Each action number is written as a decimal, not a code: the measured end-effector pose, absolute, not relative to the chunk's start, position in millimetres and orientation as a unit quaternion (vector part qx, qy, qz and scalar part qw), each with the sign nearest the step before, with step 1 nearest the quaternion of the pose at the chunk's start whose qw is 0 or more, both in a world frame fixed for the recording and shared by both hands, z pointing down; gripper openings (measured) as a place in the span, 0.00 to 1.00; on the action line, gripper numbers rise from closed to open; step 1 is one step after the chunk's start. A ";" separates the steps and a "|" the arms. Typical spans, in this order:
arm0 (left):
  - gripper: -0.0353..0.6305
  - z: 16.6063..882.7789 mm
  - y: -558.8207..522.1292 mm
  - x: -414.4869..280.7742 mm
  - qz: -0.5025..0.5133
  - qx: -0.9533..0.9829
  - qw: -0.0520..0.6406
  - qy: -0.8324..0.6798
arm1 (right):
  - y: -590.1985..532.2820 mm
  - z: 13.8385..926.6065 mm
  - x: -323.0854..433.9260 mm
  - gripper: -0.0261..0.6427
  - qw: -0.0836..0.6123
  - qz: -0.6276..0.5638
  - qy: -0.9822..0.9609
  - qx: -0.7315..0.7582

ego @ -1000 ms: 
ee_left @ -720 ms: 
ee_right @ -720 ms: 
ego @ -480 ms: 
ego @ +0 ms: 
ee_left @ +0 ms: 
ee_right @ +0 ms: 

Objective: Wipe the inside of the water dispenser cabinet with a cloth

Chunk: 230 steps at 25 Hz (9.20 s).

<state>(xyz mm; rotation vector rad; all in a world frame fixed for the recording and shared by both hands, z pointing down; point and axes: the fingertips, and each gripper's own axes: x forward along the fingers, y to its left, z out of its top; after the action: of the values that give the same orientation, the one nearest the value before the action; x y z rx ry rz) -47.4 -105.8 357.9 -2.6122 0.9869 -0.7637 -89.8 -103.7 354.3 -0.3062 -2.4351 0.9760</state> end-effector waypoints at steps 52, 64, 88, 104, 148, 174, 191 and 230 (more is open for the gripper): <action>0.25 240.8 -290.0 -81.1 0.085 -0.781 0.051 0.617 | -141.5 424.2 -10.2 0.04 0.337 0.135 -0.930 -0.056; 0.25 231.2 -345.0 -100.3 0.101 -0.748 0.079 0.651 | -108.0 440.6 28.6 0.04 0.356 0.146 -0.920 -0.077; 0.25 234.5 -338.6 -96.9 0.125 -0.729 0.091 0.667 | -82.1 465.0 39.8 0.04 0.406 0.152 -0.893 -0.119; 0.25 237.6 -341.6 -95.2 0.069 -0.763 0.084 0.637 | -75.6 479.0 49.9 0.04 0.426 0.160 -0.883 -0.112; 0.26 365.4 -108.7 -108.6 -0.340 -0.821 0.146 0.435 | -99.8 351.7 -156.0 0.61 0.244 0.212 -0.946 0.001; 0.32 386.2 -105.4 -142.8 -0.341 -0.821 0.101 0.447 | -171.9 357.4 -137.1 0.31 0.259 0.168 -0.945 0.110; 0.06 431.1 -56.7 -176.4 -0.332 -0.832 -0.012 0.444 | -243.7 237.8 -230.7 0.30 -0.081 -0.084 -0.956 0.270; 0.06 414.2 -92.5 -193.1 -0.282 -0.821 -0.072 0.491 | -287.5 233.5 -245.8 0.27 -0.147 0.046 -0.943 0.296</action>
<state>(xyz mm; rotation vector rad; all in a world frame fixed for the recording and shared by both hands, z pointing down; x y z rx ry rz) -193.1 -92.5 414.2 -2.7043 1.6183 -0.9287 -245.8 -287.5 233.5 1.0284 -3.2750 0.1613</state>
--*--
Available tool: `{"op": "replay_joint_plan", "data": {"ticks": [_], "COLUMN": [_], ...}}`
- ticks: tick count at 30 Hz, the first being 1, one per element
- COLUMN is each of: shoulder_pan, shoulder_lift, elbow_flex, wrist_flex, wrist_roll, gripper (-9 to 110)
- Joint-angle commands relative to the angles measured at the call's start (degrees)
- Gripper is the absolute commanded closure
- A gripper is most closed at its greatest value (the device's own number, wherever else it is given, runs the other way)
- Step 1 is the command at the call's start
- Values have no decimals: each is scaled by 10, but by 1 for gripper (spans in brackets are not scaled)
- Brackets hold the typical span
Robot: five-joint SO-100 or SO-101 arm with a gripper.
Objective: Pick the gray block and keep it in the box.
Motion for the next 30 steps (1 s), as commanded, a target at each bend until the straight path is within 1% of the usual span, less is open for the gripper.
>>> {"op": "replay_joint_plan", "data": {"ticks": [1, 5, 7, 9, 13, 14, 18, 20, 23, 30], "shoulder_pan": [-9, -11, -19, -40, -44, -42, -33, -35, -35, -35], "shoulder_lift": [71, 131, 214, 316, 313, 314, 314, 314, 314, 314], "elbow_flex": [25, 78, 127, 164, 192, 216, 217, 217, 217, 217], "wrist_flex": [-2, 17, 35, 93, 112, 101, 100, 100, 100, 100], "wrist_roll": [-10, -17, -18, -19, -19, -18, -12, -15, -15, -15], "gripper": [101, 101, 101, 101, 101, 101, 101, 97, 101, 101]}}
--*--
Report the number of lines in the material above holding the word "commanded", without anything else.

2